Differential effects
Instead of a unit change, we may be interested in the differential effect. This is the normalized effect on the mean of a small change in the covariate, the derivative of the mean with regard to the covariate x_{ij}. This is called the marginal or partial effect of x_{ij} on E(y_i\vert {\bf x}_i). See section 2.2.5 of Wooldridge (2010), section 5.2.4 of Cameron and Trivedi (2005), or section 10.6 of Cameron and Trivedi (2010) for more details. We can estimate the partial effect using margins, at fixed values of the regressors, or the mean partial effect over the population or sample.
We will use margins to estimate the mean marginal effects for the continuous covariates over the population of covariates. margins will take the derivatives for us if we specify dydx(). We only need to specify the form of the prediction. We again use the expression() option for this purpose.
. margins, expression(normal(xb())) vce(unconditional) dydx(x z) Average marginal effects Number of obs = 5,000 Expression : normal(xb()) dy/dx w.r.t. : x z ------------------------------------------------------------------------------ | Unconditional | dy/dx Std. Err. z P>|z| [95% Conf. Interval] -------------+---------------------------------------------------------------- x | .0121859 .0045472 2.68 0.007 .0032736 .0210983 z | -.1439682 .0062519 -23.03 0.000 -.1562217 -.1317146 ------------------------------------------------------------------------------
Conclusion
In this post, I have demonstrated how to use margins after gmm to estimate covariate effects for probit models. I also demonstrated how marginsplot can be used to graph covariate effects.

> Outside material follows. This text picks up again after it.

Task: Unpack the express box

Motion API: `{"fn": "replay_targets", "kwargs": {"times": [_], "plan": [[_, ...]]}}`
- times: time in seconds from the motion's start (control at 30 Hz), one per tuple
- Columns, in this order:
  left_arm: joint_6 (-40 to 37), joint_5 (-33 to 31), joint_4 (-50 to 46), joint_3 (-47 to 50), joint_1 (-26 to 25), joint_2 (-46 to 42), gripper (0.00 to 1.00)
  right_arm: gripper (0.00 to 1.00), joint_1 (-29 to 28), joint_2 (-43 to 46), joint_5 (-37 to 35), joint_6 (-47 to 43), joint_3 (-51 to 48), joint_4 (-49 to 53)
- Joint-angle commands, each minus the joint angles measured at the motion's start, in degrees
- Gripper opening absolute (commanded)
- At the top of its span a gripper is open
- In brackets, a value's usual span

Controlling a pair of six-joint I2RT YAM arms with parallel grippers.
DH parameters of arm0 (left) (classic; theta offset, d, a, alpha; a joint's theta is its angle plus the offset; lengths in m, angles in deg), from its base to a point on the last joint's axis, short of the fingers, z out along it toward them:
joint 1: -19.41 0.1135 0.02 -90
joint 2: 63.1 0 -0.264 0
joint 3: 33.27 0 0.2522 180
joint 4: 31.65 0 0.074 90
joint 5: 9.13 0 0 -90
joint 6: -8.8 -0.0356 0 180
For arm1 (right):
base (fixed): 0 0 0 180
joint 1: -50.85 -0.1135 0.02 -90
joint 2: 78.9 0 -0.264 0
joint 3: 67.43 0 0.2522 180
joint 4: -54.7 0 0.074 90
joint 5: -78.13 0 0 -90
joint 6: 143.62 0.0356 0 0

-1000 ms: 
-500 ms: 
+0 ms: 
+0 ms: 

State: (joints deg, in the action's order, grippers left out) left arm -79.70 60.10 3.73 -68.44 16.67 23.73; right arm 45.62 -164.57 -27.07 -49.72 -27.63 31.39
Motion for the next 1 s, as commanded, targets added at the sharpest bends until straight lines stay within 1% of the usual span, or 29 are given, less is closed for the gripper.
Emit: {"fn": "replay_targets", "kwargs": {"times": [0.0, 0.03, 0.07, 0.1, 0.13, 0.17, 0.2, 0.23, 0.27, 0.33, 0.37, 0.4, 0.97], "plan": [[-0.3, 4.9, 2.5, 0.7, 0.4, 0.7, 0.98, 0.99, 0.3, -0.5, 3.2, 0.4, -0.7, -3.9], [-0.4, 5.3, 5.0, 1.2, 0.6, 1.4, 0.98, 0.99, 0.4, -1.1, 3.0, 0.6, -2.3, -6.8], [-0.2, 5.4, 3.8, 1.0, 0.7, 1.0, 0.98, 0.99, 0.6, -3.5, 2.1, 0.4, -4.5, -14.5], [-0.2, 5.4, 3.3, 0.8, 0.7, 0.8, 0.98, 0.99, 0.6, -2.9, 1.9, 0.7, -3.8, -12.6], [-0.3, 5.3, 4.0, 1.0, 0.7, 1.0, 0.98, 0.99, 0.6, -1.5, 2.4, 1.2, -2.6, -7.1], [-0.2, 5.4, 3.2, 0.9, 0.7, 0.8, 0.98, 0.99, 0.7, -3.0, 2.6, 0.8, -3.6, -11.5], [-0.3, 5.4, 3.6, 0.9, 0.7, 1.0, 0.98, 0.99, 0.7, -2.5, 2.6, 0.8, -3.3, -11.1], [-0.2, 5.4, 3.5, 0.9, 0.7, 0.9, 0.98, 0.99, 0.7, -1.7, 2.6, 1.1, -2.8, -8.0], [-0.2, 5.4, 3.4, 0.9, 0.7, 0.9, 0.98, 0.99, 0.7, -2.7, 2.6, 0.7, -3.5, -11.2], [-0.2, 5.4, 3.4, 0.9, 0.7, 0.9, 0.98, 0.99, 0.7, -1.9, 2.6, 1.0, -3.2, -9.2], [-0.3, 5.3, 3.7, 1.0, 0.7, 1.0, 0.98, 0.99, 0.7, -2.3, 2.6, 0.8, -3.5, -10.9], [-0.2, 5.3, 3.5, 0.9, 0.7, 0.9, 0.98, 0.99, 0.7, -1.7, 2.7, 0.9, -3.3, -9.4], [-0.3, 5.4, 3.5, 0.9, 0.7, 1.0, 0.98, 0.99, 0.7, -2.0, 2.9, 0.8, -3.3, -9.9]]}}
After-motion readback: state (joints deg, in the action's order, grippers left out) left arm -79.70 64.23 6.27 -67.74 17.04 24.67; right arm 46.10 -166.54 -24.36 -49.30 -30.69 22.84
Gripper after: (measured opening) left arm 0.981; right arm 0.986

In future posts, we will use margins and marginsplot after gmm freely. This will let us perform marginal estimation and keep our moment conditions from becoming overcomplicated.
Appendix 1
The following code was used to generate the probit regression data.
. set seed 34 . quietly set obs 5000 . generate double x = 2*rnormal() + .1 . generate byte d = runiform() > .5 . generate double z = rchi2(1) . generate double y = .2*x +.3*d*x - .3*(x^2) -.7*d*(x^2) > -.8*z -.2*z*d + .2 + 1.5*d + rnormal() > 0
References
Cameron, A. C., and P. K. Trivedi. 2005. Microeconometrics: Methods and Applications. New York: Cambridge University Press.
——. 2010. Microeconometrics Using Stata. Rev. ed. College Station, TX: Stata Press.
Wooldridge, J. M. 2010. Econometric Analysis of Cross Section and Panel Data. 2nd ed. Cambridge, MA: MIT Press.